A team of researchers from the Harvard John A Paulson School of Engineering and Applied Sciences (SEAS) has developed a platform that uses machine learning to programme the transformation of 2D stretchable surfaces into specific 3D shapes.
Flat materials that can morph into 3D shapes have potential applications in areas as diverse as architecture, medicine and robotics; however, currently, programming these shape changes requires complex and time-consuming computations.
The researchers got around this difficulty by first dividing an inflatable membrane into a ten-by-ten grid of square pixels that can either be soft or stiff. They then used what’s known as finite-element simulations to sample this effectively infinite design space and ran the samples through neural networks, which learnt how the location of soft and stiff pixels controlled the deformation of the membrane when it’s pressurised.
‘Once the machine learning model was trained, we came up with an arbitrary 3D shape and passed it to the model,’ said Antonio Elia Forte, a former postdoctoral fellow at SEAS. ‘The neural network then outputs the membrane design and the pressure at which we should inflate the membrane to obtain the desired 3D shape.’
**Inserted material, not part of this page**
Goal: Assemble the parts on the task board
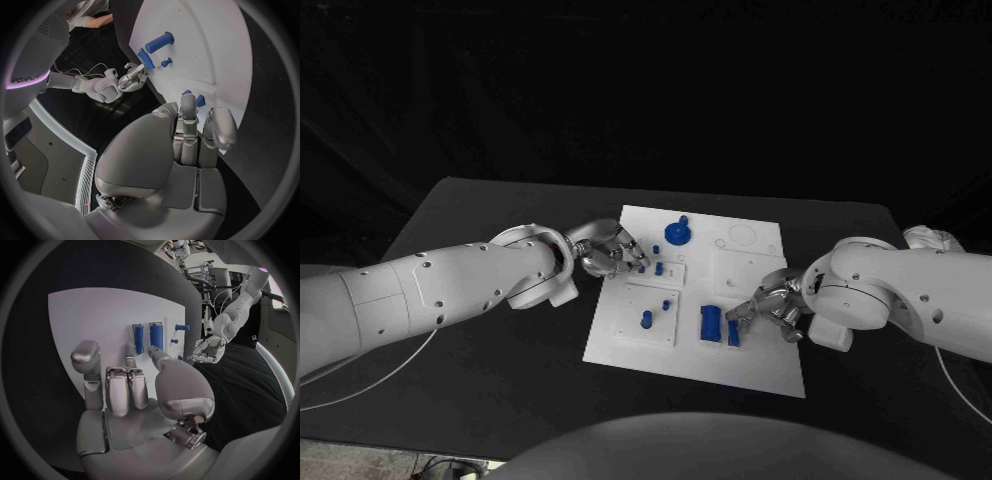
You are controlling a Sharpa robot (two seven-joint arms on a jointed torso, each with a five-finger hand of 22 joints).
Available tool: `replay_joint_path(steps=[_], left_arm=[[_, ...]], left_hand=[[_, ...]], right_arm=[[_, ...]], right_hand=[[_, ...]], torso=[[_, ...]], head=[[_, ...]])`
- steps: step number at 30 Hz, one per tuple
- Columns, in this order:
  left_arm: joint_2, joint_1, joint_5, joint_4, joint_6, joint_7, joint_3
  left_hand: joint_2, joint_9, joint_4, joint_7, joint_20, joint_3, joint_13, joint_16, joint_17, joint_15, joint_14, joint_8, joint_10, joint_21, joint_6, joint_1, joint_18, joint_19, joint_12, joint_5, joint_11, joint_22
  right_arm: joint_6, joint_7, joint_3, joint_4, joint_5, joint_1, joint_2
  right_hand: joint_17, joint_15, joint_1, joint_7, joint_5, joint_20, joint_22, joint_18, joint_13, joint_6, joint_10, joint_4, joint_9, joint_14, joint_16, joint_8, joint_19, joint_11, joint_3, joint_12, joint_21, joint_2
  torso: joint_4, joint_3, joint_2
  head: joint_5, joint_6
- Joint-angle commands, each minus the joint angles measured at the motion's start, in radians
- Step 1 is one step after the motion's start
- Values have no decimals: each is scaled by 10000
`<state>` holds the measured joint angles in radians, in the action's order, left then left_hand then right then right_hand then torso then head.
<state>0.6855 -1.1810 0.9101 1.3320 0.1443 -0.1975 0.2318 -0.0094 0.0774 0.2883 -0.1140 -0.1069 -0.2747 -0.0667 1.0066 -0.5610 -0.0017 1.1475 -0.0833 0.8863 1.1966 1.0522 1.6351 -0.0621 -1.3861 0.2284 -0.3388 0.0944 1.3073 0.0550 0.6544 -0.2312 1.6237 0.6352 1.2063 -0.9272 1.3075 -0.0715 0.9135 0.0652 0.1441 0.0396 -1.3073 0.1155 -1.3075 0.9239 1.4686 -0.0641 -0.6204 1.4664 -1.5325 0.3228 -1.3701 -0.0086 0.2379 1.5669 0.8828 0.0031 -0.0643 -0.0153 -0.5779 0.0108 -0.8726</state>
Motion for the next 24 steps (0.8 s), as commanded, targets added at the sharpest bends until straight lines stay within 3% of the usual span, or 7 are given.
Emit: replay_joint_path(steps=[1, 6, 9, 15, 17, 20, 24], left_arm=[[-14, -3, 8, 20, -167, 6, -7], [-1, -3, 9, 37, -141, -20, -7], [14, -3, 10, 45, -112, -43, -7], [53, -3, 10, 76, 2, -161, -7], [57, -3, 10, 79, 27, -193, -7], [63, -2, 10, 84, 52, -230, -7], [69, -1, 10, 75, 88, -278, -7]], left_hand=[[-88, 15, 0, -49, 2, -48, 7, -53, 8, 20, -71, -45, 40, -25, 49, -12, -174, 43, -37, -57, 4, 1575], [-88, 15, 0, -49, 2, -48, 7, -53, 8, 20, -71, -45, 40, -25, 49, -12, -174, 43, -37, -57, 4, 1575], [-88, 15, 0, -49, 2, -48, 7, -53, 8, 20, -71, -45, 40, -25, 49, -12, -174, 43, -37, -57, 4, 1575], [-91, 19, -7, -49, -4, -77, 6, -67, 18, 27, -94, -53, 52, -38, 57, -10, -175, 53, -41, -60, 9, 1572], [-92, 21, -12, -47, -7, -95, 5, -72, 23, 28, -102, -59, 65, -34, 65, -4, -174, 53, -40, -63, 8, 1574], [-92, 21, -12, -47, -7, -95, 5, -72, 23, 28, -102, -59, 65, -34, 65, -4, -174, 53, -40, -63, 8, 1574], [-92, 21, -12, -47, -7, -95, 5, -72, 23, 28, -102, -59, 65, -34, 65, -4, -174, 53, -40, -63, 8, 1574]], right_arm=[[-103, -132, -4, 52, 130, -14, -75], [-432, -302, -2, 262, 80, -15, -339], [-673, -693, -1, 507, 52, -14, -602], [-1266, -2579, -2, 1318, 625, -29, -1310], [-1364, -3132, -3, 1557, 1232, -63, -1505], [-1734, -4039, -5, 1988, 2770, -212, -1863], [-2603, -4939, -10, 2303, 4677, -556, -2174]], right_hand=[[2153, 56, -172, 64, -521, 46, -583, 67, -2633, 12, 1022, -67, -40, 919, -21, -57, -73, 60, -217, 39, 19, -73], [2182, 43, -357, 46, -833, 35, -613, 62, -2633, 60, 1022, -228, -119, 929, -43, -65, -118, 46, -502, 39, 39, -151], [2249, 30, -328, 24, -619, 25, -650, 49, -2633, 110, 1022, -248, -175, 947, -94, -22, -158, 29, -550, 39, 119, -130], [2633, -113, 1003, -132, 2784, -115, -1054, -106, -2633, -127, 1022, 529, -1021, 1044, -383, 895, -488, -123, -117, 39, 1112, -75], [2633, -140, 1377, -182, 3140, -138, -1160, -149, -2633, -386, 1022, 754, -1427, 1044, -383, 1303, -548, -149, 25, 39, 1348, -44], [2633, -147, 1957, -210, 3116, -161, -1329, -213, -2633, -869, 1022, 1043, -2015, 1044, -383, 1898, -623, -176, 238, 39, 1712, 21], [2633, -132, 2386, -217, 2505, -139, -1465, -266, -2633, -1272, 1022, 1111, -2631, 1044, -383, 2664, -647, -181, 291, 39, 1994, -50]], torso=[[7, 2, 0], [2, 2, -4], [-3, 4, -2], [-3, 15, -8], [-1, 16, -2], [0, 7, 16], [8, -10, 12]], head=[[2, 0], [14, 0], [20, 0], [49, 0], [57, 0], [51, 0], [34, 0]])
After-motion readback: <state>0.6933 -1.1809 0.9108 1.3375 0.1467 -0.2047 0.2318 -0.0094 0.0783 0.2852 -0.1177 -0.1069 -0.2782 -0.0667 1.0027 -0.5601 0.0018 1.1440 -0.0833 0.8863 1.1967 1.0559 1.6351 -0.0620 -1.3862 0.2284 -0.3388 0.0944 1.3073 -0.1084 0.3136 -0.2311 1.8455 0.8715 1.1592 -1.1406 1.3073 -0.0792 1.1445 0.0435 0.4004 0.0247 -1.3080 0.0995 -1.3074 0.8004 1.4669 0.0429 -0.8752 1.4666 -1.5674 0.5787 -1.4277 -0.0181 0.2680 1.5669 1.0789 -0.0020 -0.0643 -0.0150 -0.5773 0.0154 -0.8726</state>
The researchers used the new design method to build and test a device for mechanotherapy that can stimulate tissue around a scar to enhance healing and reduce recovery time. ‘This platform has the potential to quickly and effectively design patient-specific devices for mechanotherapy and beyond,’ said Forte. ‘Before this research, we didn’t know how to use machine learning to unravel nonlinear mappings in inflatable systems, but it turns out that they are very powerful for these purposes.’
The platform can be used to design morphable surfaces at multiple scales for applications from medical devices to architecture.
According to Forte, the work is just the beginning of machine-learning-enabled design of transformable materials. ‘Machine learning could push the boundaries of currently known design strategies and allow us to design and build fully reconfigurable shape-morphing material,’ he said.
The research has been published in Advanced Functional Materials.